● To do:
Would you pull out every line of the material that contains the string "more"?

● Raw data:
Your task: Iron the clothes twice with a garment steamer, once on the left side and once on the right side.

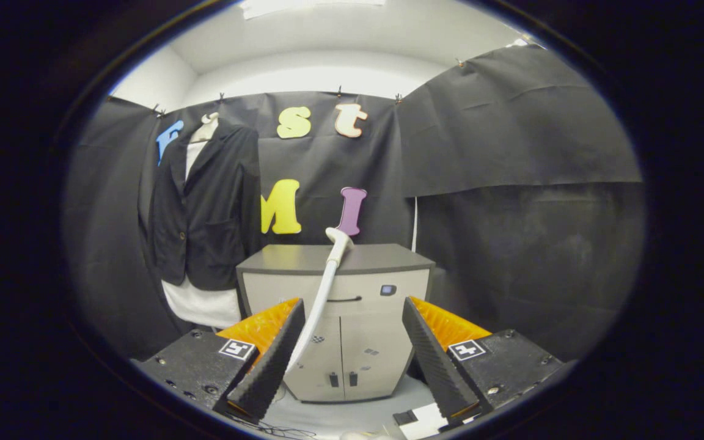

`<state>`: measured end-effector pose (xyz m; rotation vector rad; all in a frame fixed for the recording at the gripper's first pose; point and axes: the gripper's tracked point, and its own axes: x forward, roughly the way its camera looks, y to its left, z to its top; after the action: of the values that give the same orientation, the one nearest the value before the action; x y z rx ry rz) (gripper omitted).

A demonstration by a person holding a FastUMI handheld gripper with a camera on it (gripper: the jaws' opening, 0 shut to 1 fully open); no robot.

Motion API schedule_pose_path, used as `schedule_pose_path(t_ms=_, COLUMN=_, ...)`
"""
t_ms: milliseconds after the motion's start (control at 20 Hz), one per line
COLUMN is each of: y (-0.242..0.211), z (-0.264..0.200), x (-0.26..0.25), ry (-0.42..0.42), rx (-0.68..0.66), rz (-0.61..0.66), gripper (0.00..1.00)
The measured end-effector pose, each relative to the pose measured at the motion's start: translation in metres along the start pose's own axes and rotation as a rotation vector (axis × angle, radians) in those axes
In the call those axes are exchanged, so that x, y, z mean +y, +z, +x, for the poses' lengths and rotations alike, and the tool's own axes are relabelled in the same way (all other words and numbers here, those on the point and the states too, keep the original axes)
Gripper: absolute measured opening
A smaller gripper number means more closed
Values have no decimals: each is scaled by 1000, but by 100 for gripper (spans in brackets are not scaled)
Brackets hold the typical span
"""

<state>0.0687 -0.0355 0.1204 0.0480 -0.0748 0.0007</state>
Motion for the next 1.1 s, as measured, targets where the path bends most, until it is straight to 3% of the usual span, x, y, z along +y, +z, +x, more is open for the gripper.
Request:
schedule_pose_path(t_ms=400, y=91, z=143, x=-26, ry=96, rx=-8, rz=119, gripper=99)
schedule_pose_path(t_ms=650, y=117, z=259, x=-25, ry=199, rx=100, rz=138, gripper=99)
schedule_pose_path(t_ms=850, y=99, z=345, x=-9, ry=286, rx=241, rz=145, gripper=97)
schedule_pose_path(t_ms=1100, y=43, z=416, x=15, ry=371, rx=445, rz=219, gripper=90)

● Result for this task:
A smaller gripper number means more closed
Motion for the next 1.1 s, as measured, targets where the path bends most, until it is straight to 3% of the usual span, x, y, z along +y, +z, +x, more is open for the gripper.

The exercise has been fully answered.